Task objective
For the data below, give the number of lines in which "marking" occurs. Include nothing besides that number.

Material supplied
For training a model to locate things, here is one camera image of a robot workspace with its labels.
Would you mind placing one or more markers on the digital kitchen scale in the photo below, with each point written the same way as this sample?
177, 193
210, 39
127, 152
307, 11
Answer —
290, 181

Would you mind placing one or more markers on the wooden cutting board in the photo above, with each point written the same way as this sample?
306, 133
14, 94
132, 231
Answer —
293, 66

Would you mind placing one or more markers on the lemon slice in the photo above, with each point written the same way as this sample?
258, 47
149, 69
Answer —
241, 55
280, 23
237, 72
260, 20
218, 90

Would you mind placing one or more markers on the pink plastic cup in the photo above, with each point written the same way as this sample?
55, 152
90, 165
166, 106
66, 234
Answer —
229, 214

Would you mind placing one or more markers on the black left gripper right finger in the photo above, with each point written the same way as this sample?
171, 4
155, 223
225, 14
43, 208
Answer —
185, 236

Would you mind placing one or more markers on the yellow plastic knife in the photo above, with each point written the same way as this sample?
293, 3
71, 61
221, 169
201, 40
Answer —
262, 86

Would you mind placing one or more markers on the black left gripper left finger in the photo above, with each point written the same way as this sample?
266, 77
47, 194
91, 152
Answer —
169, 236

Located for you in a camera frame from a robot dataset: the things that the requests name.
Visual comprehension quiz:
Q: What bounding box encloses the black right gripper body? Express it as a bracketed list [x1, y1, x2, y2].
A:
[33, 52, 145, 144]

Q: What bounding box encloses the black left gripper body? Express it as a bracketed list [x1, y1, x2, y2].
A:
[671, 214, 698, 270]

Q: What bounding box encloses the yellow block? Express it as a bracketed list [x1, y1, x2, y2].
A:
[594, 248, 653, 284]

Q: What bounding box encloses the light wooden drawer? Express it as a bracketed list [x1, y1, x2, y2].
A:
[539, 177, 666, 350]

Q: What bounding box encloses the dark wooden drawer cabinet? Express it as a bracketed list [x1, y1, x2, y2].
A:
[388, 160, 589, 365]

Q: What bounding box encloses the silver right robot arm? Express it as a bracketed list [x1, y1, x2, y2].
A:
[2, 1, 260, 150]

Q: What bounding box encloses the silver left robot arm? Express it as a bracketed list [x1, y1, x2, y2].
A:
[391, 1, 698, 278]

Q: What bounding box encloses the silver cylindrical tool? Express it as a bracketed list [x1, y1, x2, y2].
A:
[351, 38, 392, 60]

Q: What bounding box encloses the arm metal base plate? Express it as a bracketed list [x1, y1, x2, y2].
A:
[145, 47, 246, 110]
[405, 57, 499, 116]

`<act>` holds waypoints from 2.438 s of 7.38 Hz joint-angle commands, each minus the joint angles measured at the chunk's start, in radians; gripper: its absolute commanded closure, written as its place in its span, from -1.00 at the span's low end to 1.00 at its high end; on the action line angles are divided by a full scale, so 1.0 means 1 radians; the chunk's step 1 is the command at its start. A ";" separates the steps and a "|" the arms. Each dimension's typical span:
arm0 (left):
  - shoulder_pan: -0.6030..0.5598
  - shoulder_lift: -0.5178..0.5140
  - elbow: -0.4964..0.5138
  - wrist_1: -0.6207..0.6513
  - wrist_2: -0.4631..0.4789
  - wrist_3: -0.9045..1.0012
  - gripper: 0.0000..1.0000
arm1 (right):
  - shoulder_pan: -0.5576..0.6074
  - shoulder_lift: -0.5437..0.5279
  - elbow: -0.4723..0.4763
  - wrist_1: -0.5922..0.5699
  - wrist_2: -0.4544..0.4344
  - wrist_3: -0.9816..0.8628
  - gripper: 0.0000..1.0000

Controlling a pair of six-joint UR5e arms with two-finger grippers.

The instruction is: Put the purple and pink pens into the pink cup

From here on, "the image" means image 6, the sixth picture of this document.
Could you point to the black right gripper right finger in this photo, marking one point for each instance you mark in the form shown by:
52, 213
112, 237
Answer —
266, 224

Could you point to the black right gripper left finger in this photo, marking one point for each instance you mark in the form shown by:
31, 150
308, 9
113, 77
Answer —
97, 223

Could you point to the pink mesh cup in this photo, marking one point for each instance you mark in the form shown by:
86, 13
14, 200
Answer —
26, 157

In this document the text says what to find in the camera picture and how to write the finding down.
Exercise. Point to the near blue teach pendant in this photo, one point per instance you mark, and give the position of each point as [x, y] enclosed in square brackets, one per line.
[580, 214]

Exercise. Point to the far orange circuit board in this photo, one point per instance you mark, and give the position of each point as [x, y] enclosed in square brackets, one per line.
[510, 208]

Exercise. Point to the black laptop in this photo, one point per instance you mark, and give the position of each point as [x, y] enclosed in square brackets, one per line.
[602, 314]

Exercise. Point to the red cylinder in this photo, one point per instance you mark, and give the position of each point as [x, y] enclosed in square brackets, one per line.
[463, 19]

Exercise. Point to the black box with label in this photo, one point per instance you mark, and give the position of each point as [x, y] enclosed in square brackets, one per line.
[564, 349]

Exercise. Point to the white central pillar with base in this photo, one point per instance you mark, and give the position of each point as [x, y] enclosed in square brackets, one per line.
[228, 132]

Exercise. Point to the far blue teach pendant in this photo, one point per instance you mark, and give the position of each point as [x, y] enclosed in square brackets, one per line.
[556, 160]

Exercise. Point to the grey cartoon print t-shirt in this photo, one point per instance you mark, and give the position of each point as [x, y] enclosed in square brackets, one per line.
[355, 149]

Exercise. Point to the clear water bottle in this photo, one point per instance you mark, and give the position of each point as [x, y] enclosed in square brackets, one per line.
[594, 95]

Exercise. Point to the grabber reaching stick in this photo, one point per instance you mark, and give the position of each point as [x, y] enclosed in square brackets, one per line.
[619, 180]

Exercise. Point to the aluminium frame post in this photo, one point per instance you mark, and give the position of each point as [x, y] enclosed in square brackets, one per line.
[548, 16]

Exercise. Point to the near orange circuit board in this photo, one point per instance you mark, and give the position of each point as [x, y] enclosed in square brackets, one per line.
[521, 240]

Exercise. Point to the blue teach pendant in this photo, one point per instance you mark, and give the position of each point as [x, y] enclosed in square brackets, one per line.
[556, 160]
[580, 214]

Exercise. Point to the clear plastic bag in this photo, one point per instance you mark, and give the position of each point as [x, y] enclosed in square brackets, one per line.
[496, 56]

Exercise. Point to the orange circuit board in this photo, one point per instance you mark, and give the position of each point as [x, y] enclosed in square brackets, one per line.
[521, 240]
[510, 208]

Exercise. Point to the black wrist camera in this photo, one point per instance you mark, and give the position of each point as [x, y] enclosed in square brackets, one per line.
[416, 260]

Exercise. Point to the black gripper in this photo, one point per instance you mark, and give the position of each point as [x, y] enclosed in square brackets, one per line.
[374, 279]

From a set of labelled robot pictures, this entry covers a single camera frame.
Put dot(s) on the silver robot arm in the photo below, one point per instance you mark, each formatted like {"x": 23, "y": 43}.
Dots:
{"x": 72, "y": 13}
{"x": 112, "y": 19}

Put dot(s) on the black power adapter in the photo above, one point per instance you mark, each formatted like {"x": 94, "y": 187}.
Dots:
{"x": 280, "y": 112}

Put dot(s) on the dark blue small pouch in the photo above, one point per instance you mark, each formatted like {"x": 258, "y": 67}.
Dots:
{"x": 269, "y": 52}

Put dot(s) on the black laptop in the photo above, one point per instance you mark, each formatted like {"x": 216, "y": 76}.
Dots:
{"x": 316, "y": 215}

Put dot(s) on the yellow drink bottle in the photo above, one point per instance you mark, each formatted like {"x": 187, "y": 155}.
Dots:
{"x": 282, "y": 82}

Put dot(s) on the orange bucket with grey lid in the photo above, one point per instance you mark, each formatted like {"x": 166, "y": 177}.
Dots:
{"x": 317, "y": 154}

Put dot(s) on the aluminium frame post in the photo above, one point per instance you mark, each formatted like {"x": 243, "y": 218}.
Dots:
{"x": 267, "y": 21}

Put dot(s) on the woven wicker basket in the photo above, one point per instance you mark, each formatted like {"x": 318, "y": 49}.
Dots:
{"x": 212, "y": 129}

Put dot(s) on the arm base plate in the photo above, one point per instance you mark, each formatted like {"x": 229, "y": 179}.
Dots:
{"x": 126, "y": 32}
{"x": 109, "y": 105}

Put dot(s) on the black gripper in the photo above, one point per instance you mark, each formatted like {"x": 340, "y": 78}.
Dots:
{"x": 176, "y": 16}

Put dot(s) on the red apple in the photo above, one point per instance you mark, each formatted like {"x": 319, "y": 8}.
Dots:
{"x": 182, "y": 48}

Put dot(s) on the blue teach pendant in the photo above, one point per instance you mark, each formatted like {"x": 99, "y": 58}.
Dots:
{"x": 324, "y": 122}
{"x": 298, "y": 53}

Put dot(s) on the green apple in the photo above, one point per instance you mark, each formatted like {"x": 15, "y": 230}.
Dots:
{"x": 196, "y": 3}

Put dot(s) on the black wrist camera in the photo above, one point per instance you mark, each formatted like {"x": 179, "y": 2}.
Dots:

Response to the task
3